● WHAT TO DO
Give back every line of the data exactly. Pictures are not part of the copy.

● AVAILABLE DATA

——

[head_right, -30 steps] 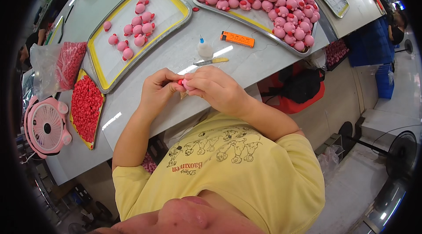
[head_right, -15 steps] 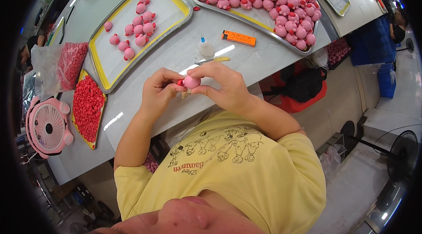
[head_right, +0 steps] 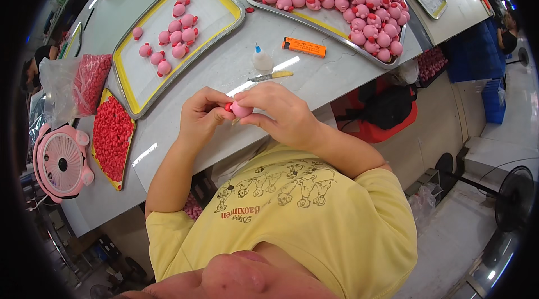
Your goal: The person assembles toy figures by applying glue to small parts from a bottle, attaching them to round body pieces by hand, and placing the assembled figures onto a tray.
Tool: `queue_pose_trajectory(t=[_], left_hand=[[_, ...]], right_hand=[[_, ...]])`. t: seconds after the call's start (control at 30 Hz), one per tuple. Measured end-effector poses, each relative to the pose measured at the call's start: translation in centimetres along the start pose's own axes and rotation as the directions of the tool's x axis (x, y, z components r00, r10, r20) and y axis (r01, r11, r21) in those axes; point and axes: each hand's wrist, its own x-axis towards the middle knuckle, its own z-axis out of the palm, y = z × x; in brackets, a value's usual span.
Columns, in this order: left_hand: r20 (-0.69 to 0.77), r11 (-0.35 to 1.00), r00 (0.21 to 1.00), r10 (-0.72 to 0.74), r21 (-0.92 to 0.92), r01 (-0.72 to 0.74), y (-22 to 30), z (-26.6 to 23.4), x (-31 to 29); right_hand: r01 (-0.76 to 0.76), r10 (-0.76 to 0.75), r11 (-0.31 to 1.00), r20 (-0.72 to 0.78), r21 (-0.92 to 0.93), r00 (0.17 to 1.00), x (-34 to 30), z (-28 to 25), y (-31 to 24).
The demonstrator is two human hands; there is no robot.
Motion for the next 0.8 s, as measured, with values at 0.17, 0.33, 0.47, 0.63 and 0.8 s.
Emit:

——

● YOUR RESPONSE
[head_right, -30 steps] 
[head_right, -15 steps] 
[head_right, +0 steps] 
Your goal: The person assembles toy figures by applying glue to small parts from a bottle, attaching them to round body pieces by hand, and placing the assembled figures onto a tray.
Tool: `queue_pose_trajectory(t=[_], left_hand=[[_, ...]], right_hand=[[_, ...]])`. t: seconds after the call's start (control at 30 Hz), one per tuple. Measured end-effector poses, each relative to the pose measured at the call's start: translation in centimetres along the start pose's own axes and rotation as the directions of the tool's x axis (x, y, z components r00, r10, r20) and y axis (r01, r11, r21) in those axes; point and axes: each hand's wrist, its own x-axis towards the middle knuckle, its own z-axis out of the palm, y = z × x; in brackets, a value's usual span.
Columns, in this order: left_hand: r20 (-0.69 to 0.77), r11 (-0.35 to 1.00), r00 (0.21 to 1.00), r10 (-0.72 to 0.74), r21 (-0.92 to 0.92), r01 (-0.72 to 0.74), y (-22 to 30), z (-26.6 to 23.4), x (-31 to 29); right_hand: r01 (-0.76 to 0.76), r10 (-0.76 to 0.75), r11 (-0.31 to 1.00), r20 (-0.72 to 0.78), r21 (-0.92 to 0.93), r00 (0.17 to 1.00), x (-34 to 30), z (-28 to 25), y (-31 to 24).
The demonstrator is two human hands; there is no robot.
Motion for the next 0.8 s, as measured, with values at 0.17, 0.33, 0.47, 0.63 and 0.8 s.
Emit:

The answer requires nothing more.